Community Hubs, Health and First Nations
– British Columbia
Wednesday, 5 October 2011, 05:32 AM
By Mark Matthew
When the Transformative Change Accord (TCA), the First Nations Health PlanTripartite First Nations Help Plan (TFNHP) were signed, First Nations Health Directors and Managers in B.C. made it clear that implementing the TFNHP was not something that could occur “off the side of their desks.”
While the First Nation Heath Council was not resourced to fund every community and every Health Center to engage in implementation of the TFNHP, there were sufficient resources available to invest in a more coordinated approach to supporting communities. Consequently the Council responded to this issue by providing financial support for First Nations communities to take a coordinated and collaborative approach to being an integral partner in the implementation of the TFNHP. These resources have been channeled through the creation and funding of Community Engagement Hubs.
Community Engagement Hubs (CEH) provide a vehicle through which First Nations communities can partner with the FNHC, Health Authorities and the Federal Government to participate in the TFNHP. CEHs are collaborations between First Nations communities working through one agreed-upon organization that the members choose. The purpose of CEHs is to develop planning, collaboration, and communication opportunities for member communities. The focus should be on the relationships and communication processes — NOT the ‘structure’.
The formation of CEH’s encourages natural collaborations based on tribal and geographical factors, and provides resources to engage extra capacity to facilitate the coordination work between communities.

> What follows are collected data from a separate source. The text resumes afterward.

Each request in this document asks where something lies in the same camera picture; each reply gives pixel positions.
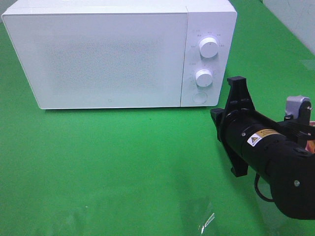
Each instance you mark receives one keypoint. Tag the white microwave knob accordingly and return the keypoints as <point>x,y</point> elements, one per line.
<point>204,78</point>
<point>208,47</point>

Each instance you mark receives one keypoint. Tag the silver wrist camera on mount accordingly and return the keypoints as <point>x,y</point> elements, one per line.
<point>298,108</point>

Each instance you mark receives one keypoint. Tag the white microwave oven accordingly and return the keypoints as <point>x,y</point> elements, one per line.
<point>205,18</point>

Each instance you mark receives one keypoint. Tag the pink round plate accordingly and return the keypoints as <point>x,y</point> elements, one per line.
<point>310,143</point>

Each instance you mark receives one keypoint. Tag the white microwave door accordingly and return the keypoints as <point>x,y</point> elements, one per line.
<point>80,61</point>

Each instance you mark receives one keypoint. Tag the lower white microwave knob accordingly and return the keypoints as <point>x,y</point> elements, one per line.
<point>204,78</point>

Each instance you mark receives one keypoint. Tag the round microwave door button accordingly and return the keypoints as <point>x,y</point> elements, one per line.
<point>200,97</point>

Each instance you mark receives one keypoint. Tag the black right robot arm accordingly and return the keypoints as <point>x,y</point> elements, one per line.
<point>275,150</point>

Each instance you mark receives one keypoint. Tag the upper white microwave knob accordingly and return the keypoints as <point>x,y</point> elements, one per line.
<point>208,47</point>

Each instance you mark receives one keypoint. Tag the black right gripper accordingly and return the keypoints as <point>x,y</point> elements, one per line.
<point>240,128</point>

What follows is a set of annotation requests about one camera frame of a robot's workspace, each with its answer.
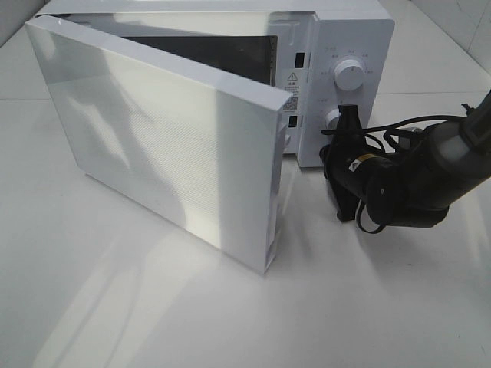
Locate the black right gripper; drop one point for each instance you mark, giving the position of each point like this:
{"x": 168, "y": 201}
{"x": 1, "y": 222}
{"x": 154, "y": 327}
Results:
{"x": 357, "y": 166}

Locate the white timer knob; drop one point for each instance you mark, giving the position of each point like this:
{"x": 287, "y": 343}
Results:
{"x": 332, "y": 118}

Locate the white microwave door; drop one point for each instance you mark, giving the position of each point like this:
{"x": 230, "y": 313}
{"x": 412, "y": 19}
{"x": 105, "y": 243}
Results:
{"x": 187, "y": 124}

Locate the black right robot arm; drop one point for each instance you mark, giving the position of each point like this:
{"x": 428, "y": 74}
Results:
{"x": 406, "y": 174}

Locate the upper white power knob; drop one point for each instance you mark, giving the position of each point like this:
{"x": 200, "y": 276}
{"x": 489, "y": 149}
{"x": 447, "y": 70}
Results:
{"x": 349, "y": 74}

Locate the white microwave oven body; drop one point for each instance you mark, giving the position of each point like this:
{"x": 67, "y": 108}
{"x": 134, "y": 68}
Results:
{"x": 289, "y": 45}

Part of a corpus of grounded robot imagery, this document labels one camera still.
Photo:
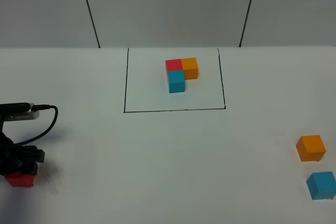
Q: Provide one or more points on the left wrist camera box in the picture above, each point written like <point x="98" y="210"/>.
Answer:
<point x="18" y="112"/>

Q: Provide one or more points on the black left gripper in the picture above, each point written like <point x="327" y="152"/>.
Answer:
<point x="21" y="159"/>

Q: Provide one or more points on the template orange cube block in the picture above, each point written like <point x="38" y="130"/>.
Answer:
<point x="190" y="68"/>

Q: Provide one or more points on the template blue cube block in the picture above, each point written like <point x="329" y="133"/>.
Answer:
<point x="176" y="81"/>

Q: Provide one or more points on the template red cube block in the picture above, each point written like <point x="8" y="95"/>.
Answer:
<point x="173" y="64"/>

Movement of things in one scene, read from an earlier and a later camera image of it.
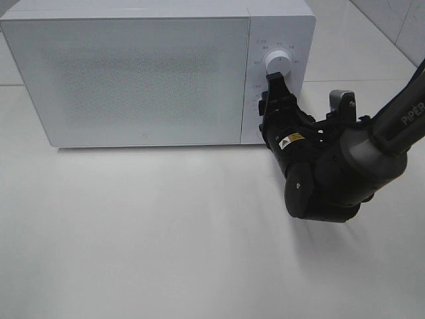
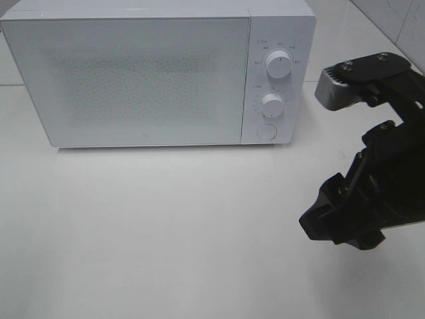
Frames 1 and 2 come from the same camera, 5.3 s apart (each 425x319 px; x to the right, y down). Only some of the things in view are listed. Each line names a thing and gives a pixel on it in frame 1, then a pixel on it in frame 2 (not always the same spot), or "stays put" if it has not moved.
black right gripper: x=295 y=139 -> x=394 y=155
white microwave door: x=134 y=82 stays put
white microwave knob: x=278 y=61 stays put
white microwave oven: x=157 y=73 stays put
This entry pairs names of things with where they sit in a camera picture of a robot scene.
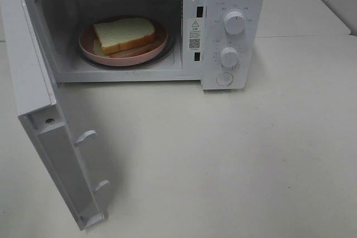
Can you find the round door release button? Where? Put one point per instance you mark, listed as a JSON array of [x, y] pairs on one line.
[[224, 79]]

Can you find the pink round plate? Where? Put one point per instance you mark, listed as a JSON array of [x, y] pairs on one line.
[[89, 32]]

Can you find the white upper power knob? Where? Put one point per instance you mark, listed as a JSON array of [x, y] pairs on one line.
[[234, 21]]

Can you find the warning sticker with QR code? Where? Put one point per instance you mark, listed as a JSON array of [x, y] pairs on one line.
[[195, 29]]

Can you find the white microwave oven body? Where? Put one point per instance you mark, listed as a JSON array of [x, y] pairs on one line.
[[66, 19]]

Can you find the white bread sandwich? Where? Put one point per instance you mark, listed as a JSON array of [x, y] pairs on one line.
[[124, 34]]

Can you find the white microwave door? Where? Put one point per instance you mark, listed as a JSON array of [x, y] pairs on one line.
[[41, 111]]

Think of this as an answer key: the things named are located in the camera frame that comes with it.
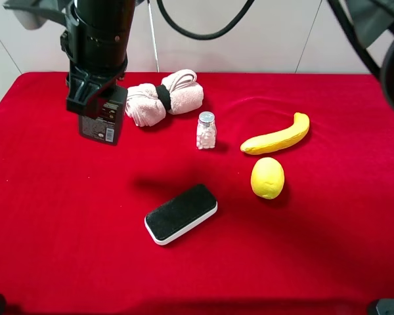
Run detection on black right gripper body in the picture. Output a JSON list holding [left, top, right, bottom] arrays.
[[66, 58, 128, 116]]

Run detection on dark grey pump bottle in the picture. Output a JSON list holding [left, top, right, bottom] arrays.
[[78, 86, 127, 146]]

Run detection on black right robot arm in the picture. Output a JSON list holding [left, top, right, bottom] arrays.
[[3, 0, 136, 118]]

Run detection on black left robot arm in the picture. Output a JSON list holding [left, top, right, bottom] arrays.
[[328, 0, 394, 109]]

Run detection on rolled pink towel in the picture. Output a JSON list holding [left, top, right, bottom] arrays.
[[125, 69, 204, 127]]

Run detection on glass jar of white pills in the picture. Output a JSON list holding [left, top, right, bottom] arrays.
[[196, 112, 217, 150]]

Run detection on black and white eraser block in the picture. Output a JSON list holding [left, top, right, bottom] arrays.
[[144, 184, 218, 245]]

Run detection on yellow banana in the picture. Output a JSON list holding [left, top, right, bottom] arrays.
[[240, 112, 310, 155]]

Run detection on yellow lemon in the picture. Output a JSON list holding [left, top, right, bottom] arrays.
[[250, 157, 285, 200]]

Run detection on red velvet table cloth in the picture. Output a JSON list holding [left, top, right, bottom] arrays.
[[0, 73, 394, 314]]

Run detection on black base part right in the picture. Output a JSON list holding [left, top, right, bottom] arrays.
[[367, 299, 394, 315]]

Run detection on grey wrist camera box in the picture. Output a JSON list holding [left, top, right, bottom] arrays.
[[3, 0, 47, 30]]

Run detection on black cable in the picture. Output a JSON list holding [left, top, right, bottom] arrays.
[[154, 0, 255, 41]]

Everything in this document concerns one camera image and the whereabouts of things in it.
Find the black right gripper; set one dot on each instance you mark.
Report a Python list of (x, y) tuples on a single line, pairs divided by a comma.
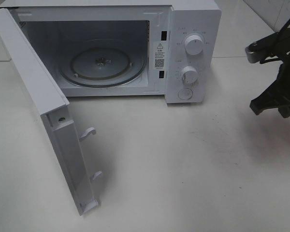
[(277, 95)]

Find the white microwave door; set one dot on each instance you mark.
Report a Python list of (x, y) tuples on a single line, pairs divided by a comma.
[(52, 106)]

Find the white microwave oven body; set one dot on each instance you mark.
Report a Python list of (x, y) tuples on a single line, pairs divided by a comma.
[(156, 29)]

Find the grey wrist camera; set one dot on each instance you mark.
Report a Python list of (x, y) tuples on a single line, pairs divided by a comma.
[(254, 53)]

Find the white microwave knob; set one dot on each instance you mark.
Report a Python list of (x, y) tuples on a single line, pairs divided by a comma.
[(194, 44), (189, 75)]

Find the glass microwave turntable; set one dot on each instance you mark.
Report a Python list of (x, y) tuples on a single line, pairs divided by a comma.
[(101, 67)]

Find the round white door button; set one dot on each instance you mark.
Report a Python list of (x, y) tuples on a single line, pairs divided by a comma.
[(185, 94)]

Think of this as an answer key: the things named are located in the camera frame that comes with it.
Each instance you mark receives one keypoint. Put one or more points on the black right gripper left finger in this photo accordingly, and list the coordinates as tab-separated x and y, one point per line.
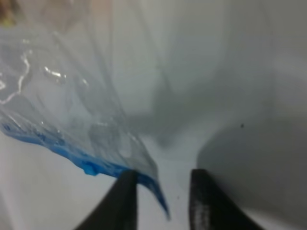
118	210

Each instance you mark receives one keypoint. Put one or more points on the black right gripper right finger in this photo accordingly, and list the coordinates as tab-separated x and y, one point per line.
211	208

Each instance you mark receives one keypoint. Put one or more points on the blue zipper slider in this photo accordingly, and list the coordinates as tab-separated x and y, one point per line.
90	168

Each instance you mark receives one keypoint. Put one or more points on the clear zip bag blue strip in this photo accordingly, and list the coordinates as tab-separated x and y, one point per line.
56	87

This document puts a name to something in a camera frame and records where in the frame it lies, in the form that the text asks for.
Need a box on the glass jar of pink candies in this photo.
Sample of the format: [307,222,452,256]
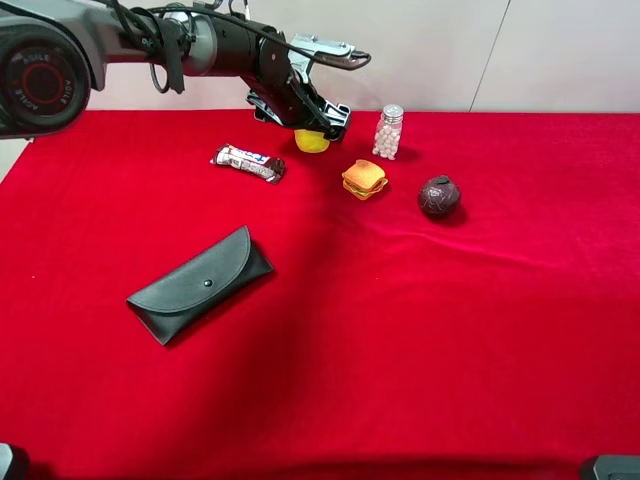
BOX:
[372,104,404,160]

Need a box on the black object corner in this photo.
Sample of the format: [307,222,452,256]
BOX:
[0,443,30,480]
[579,455,640,480]

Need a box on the dark brown round fruit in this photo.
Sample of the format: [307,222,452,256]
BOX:
[418,175,461,219]

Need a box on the black object bottom left corner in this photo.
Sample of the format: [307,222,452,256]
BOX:
[0,443,30,480]

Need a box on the red velvet tablecloth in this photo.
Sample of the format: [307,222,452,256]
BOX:
[1,110,639,479]

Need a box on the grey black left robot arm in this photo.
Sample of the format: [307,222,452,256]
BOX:
[1,1,371,141]

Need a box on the yellow lemon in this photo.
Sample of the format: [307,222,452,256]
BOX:
[294,129,330,154]

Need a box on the black glasses case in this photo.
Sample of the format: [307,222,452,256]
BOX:
[126,226,274,345]

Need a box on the black object bottom right corner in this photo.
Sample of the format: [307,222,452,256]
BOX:
[579,455,640,480]

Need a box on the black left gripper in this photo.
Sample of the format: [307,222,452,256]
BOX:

Benefits of Community Engagement Hubs include:
Providing a mechanism for communities to work together – Hubs enable a group of communities (usually through their mandated health organizations) to come together to discuss various common issues and to find common solutions. For instance, once members share their respective health plan aspirations with other communities, they may find needs that each has which could be solved through a joint solution. If some of the members are all having difficulties recruiting and paying for nurses for instance, then together they can recruit nursing capacity and share the resource and the cost.
Improving the linkage with the Health Authorities – Health Authorities have a responsibility to provide their services to First Nations on and off reserve but often they find it difficult to engage with First Nations and to develop solutions for service delivery that will work for communities. The hubs provide a forum for health authority personnel to meet with a group of linked communities, to look at ways of better serving those communities. This might include arranging outpatient clinics; providing mobile screening services; working to address public health and environmental health concerns. The hub members are also in touch with community members who use health authority services and often receive a high level of feedback from patients. Hub members can provide feedback to the health authority on issues that their communities are facing when entering hospitals and being treated there. These are problems which health authorities should remedy with the support and guidance of the hub.
Sharing Knowledge and Expertise – within the hub membership, there will be a wide range of skills and experience among the member’s workforces, from management through to health service expertise. Some member communities may be advanced in their Community Health and Wellness Planning while others may be finding it difficult — so there is opportunity to learn from one another and to help each other. Some communities may have made an arrangement with a service provider to bring them services (such as physicians or specialists) that other members can learn from and possibly adapt for their own situation. Some hubs have started their own newsletters and websites to make information sharing more accessible for the wider community.
|First Nations Traditional Food Fact Sheets describe traditional foods in BC and provides nutritional information about them.||Best Practices of Traditional Models of Wellness Scan helps communities support Traditional and Alternative medicine in local health programs||The Active Spirit, Active History book features stories from people who have triumphed, mentored, or led in traditional and non-traditional sports, recreation, fitness, or physical activity.|
Sharing Innovations – Many hub members have developed new ways of doing things that they have trialed and tested in their various communities. Some communities have implemented best practices and formed relationships with other stakeholders to successfully implement their service innovations — such as the BC Cancer Agency or the BC Diabetes Association. Some communities have developed new resources and informational material for the families, schools and Band Councils in their communities. Hubs provide a mechanism for communities to share these innovations.
Providing Peer Support – Many communities are isolated and as a result the health center workforce is often isolated. Health professionals, Managers and health workers often do not have opportunity to speak with their peers from other health centers to share issues, challenges and innovations — and to give and receive support to each other.
Ramona Johnson from K’omoks First Nation on Vancouver Island. From the FNHC-produced book Active Spirit, Active History
Improving Access to Services – Collaboration and joint planning create efficiencies, and will provide better health services for BC First Nations people. For example, where it may not be feasible to have a mental health expert in every community, the hub concept would allow for planning to have one expert available to serve the member communities of the hub. In this way, collaboration and resource sharing between the nations in a hub can fill health gaps that otherwise would not be addressed.
Improving Communications – Hubs also act as a communications vehicle, allowing the First Nations Health Council to effectively communicate in an accurate and timely manner with all 203 BC First Nations.